[GHSA-88g2-r9rw-g55h] gitoxide-core does not neutralize special characters for terminals

[EliahKagan]

Updates

• Affected products
• CVSS v3

Comments This low-risk vulnerability, tracked in https://github.com/GitoxideLabs/gitoxide/issues/1534, has not yet been patched, but new versions of the affected crates gitoxide-core and gitoxide have been released. This edit bumps their version upper bounds accordingly, to reflect that this is unpatched in all existing versions of those crates.

I have already made this change in the repo-level GHSA advisory. No corresponding change is required in the NVD entry or the RUSTSEC advisory, since those do not specify explicit affected-version ranges. So this global GHSA is the only thing that (still) needs to be updated for this.

Although this is not the kind of vulnerability that is likely to go away due to seemingly unrelated changes, to make sure that this edit is correct I have verified experimentally that the vulnerability is still present with the new versions, and that the proof-of-concept procedure in this advisory still succeeds at demonstrating it.
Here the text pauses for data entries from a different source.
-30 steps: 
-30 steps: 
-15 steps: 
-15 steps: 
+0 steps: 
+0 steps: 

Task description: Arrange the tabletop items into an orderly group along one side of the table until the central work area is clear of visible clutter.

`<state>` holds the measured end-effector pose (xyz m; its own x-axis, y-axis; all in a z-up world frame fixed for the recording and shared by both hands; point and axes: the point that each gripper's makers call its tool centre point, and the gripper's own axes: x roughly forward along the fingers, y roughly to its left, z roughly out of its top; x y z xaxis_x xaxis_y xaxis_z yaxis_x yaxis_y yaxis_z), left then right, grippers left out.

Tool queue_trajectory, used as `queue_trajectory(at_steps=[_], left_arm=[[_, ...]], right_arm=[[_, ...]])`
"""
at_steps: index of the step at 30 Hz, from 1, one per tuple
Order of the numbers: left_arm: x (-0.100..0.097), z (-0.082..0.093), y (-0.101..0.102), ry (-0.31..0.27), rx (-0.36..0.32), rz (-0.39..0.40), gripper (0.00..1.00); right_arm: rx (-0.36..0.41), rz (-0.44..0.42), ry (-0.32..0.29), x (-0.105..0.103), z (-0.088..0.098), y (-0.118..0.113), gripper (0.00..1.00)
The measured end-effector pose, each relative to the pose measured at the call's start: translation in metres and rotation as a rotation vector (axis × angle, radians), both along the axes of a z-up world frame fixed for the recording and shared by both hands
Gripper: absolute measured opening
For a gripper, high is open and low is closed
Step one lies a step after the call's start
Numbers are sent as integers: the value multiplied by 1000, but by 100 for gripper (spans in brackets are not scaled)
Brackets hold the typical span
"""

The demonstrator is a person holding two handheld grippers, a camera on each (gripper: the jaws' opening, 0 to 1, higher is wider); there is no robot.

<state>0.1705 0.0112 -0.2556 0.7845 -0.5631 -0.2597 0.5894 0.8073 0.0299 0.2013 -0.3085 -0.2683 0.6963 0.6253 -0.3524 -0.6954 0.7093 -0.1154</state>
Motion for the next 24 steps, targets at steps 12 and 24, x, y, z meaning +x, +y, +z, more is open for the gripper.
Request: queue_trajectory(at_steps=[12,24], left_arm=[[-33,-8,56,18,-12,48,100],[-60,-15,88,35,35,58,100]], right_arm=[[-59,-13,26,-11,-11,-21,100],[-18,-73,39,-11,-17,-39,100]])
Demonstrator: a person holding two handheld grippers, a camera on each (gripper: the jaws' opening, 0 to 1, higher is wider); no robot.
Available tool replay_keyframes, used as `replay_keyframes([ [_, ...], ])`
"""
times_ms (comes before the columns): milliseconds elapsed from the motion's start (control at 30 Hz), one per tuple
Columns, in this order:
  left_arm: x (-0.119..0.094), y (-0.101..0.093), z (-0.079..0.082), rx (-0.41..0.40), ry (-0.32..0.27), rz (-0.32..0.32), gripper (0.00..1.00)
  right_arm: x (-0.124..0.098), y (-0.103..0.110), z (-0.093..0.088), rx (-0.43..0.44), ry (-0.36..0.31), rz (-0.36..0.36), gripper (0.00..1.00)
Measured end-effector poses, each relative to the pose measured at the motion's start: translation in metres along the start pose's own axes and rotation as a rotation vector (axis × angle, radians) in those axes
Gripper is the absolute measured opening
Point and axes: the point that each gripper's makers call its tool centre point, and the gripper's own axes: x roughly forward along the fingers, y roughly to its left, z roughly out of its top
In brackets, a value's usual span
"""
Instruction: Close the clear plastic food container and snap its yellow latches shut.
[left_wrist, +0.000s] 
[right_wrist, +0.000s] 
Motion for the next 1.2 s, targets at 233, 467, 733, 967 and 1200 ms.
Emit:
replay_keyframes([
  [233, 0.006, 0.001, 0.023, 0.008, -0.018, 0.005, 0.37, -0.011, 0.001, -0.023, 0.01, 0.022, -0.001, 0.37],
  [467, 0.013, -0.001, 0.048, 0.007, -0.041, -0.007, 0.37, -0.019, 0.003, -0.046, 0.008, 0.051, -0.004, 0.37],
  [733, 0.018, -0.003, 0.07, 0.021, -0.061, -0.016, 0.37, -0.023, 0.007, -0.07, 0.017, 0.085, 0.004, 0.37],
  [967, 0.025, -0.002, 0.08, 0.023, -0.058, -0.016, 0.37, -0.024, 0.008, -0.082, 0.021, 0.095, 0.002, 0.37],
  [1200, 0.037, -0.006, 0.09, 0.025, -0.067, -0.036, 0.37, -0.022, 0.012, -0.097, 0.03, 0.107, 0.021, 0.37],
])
This lists CVSS v3 as having been edited here, but I did not modify that. I believe that is due to changes that have been made in the advisory database itself, and that the same CVSS base scores will be listed both before and after this revision. So I am not worried about that.

(Sometimes, I have observed that edits to advisories that contain complex constructions involving backslashes--including in Markdown code blocks--have resulted in the introduction of additional backslashes, which cause the content to become incorrect, to be made when the changes from the PR are merged, even though the incorrect material has not appeared in the revisions themselves. #4777 details the most recent time I have observed this to occur. My hope is that this will not happen here, since this is only editing metadata. However, I will watch for it and, if it arises, then I will either attempt to fix it or open an issue to request help with it, as was successful in #4777.)

[github]

Hi there @Byron! A community member has suggested an improvement to your security advisory. If approved, this change will affect the global advisory listed at github.com/advisories. It will not affect the version listed in your project repository.

This change will be reviewed by our Security Curation Team. If you have thoughts or feedback, please share them in a comment here! If this PR has already been closed, you can start a new community contribution for this advisory

[JonathanLEvans]

@EliahKagan, thank you for your contribution. The changes will be approved.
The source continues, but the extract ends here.